• Work required
Repeat the entries that follow, exactly as they are written.

• Information shown
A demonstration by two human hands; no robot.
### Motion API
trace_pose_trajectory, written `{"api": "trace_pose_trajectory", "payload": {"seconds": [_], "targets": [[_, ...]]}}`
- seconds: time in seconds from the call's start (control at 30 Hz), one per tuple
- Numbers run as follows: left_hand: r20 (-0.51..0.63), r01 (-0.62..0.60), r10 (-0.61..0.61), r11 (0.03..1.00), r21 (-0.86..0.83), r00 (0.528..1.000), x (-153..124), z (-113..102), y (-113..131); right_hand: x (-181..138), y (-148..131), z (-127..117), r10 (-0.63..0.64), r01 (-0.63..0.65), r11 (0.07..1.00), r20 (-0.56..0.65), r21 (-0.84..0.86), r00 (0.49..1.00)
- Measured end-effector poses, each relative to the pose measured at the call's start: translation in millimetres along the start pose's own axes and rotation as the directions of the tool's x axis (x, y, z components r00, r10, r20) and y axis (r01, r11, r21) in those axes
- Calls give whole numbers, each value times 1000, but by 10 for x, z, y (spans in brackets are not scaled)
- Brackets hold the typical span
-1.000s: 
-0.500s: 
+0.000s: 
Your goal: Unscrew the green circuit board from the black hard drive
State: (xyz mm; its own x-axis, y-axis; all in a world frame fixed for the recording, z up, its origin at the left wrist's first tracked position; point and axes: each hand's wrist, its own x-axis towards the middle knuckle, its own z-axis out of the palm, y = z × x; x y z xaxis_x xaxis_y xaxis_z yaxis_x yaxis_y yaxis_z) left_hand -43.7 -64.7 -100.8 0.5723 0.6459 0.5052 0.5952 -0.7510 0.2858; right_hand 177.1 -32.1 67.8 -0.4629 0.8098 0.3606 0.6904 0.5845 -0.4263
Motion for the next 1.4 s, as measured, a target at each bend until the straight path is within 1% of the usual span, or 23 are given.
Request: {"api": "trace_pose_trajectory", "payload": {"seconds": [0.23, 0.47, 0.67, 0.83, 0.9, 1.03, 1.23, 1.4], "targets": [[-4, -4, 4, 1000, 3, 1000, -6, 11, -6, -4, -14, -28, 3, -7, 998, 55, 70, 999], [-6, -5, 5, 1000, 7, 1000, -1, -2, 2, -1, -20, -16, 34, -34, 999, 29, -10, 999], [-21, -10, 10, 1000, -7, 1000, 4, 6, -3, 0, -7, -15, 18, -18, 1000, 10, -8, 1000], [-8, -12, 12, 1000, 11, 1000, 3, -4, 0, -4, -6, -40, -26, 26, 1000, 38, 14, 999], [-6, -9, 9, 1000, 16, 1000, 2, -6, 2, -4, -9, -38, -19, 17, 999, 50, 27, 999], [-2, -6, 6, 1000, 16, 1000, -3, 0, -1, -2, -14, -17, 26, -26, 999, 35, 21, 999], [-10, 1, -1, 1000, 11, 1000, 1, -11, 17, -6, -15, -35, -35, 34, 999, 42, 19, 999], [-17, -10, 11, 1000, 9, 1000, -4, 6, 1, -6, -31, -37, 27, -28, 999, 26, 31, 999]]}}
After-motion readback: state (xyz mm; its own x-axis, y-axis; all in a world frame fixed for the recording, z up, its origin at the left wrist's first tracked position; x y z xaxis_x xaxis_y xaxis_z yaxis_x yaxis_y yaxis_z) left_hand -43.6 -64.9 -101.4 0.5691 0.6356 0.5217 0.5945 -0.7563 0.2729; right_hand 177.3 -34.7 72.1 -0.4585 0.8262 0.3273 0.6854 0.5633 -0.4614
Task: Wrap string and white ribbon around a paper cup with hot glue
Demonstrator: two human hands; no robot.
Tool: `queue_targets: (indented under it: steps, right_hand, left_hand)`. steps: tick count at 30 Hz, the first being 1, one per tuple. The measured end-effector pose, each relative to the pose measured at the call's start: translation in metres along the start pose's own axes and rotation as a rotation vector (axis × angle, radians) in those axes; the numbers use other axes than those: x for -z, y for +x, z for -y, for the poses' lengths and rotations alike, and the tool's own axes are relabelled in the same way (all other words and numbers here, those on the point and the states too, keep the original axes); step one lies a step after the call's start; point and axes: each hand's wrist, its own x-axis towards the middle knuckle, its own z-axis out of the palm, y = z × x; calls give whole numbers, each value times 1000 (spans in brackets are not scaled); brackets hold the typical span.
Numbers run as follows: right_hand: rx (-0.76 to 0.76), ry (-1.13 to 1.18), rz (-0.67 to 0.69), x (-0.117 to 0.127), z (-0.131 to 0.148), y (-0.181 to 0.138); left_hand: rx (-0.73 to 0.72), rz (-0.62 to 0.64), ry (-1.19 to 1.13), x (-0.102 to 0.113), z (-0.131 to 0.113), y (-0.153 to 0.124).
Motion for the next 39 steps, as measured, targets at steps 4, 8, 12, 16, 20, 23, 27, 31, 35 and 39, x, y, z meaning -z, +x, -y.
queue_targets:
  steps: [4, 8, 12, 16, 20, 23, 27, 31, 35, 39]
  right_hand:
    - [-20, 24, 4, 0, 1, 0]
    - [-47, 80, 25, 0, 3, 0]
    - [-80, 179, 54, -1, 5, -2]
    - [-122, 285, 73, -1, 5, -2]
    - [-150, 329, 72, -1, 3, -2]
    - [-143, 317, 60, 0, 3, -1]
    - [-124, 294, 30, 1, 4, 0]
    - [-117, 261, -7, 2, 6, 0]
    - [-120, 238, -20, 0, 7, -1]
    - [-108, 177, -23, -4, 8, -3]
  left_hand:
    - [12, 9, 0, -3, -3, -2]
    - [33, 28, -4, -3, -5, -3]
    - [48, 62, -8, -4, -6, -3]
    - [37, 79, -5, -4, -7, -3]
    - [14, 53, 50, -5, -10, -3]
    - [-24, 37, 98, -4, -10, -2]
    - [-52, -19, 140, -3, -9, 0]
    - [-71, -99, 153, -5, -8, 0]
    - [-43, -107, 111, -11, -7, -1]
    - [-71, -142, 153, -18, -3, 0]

• Result for this task
A demonstration by two human hands; no robot.
### Motion API
trace_pose_trajectory, written `{"api": "trace_pose_trajectory", "payload": {"seconds": [_], "targets": [[_, ...]]}}`
- seconds: time in seconds from the call's start (control at 30 Hz), one per tuple
- Numbers run as follows: left_hand: r20 (-0.51..0.63), r01 (-0.62..0.60), r10 (-0.61..0.61), r11 (0.03..1.00), r21 (-0.86..0.83), r00 (0.528..1.000), x (-153..124), z (-113..102), y (-113..131); right_hand: x (-181..138), y (-148..131), z (-127..117), r10 (-0.63..0.64), r01 (-0.63..0.65), r11 (0.07..1.00), r20 (-0.56..0.65), r21 (-0.84..0.86), r00 (0.49..1.00)
- Measured end-effector poses, each relative to the pose measured at the call's start: translation in millimetres along the start pose's own axes and rotation as the directions of the tool's x axis (x, y, z components r00, r10, r20) and y axis (r01, r11, r21) in those axes
- Calls give whole numbers, each value times 1000, but by 10 for x, z, y (spans in brackets are not scaled)
- Brackets hold the typical span
-1.000s: 
-0.500s: 
+0.000s: 
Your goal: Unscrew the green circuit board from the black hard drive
State: (xyz mm; its own x-axis, y-axis; all in a world frame fixed for the recording, z up, its origin at the left wrist's first tracked position; point and axes: each hand's wrist, its own x-axis towards the middle knuckle, its own z-axis out of the palm, y = z × x; x y z xaxis_x xaxis_y xaxis_z yaxis_x yaxis_y yaxis_z) left_hand -43.7 -64.7 -100.8 0.5723 0.6459 0.5052 0.5952 -0.7510 0.2858; right_hand 177.1 -32.1 67.8 -0.4629 0.8098 0.3606 0.6904 0.5845 -0.4263
Motion for the next 1.4 s, as measured, a target at each bend until the straight path is within 1% of the usual span, or 23 are given.
Request: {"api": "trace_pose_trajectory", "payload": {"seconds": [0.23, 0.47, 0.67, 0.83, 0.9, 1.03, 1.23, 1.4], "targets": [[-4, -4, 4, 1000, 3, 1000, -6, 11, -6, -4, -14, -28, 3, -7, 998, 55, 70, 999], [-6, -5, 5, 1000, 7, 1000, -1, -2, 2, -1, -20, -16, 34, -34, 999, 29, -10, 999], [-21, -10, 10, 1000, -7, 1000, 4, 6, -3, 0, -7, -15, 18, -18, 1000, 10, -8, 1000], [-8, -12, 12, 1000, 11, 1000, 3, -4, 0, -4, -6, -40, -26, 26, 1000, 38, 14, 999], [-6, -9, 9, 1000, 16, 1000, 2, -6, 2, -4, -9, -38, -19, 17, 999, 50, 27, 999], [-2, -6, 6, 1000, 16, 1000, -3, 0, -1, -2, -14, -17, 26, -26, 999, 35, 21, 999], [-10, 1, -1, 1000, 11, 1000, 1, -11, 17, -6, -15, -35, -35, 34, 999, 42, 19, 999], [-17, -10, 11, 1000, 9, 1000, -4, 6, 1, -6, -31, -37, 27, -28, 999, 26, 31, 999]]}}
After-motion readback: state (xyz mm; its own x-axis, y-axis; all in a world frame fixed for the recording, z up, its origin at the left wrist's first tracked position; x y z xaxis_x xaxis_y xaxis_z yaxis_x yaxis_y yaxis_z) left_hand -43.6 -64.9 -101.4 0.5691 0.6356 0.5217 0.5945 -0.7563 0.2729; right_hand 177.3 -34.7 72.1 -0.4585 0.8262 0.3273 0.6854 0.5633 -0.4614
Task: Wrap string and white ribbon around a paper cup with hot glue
Demonstrator: two human hands; no robot.
Tool: `queue_targets: (indented under it: steps, right_hand, left_hand)`. steps: tick count at 30 Hz, the first being 1, one per tuple. The measured end-effector pose, each relative to the pose measured at the call's start: translation in metres along the start pose's own axes and rotation as a rotation vector (axis × angle, radians) in those axes; the numbers use other axes than those: x for -z, y for +x, z for -y, for the poses' lengths and rotations alike, and the tool's own axes are relabelled in the same way (all other words and numbers here, those on the point and the states too, keep the original axes); step one lies a step after the call's start; point and axes: each hand's wrist, its own x-axis towards the middle knuckle, its own z-axis out of the palm, y = z × x; calls give whole numbers, each value times 1000 (spans in brackets are not scaled); brackets hold the typical span.
Numbers run as follows: right_hand: rx (-0.76 to 0.76), ry (-1.13 to 1.18), rz (-0.67 to 0.69), x (-0.117 to 0.127), z (-0.131 to 0.148), y (-0.181 to 0.138); left_hand: rx (-0.73 to 0.72), rz (-0.62 to 0.64), ry (-1.19 to 1.13), x (-0.102 to 0.113), z (-0.131 to 0.113), y (-0.153 to 0.124).
Motion for the next 39 steps, as measured, targets at steps 4, 8, 12, 16, 20, 23, 27, 31, 35 and 39, x, y, z meaning -z, +x, -y.
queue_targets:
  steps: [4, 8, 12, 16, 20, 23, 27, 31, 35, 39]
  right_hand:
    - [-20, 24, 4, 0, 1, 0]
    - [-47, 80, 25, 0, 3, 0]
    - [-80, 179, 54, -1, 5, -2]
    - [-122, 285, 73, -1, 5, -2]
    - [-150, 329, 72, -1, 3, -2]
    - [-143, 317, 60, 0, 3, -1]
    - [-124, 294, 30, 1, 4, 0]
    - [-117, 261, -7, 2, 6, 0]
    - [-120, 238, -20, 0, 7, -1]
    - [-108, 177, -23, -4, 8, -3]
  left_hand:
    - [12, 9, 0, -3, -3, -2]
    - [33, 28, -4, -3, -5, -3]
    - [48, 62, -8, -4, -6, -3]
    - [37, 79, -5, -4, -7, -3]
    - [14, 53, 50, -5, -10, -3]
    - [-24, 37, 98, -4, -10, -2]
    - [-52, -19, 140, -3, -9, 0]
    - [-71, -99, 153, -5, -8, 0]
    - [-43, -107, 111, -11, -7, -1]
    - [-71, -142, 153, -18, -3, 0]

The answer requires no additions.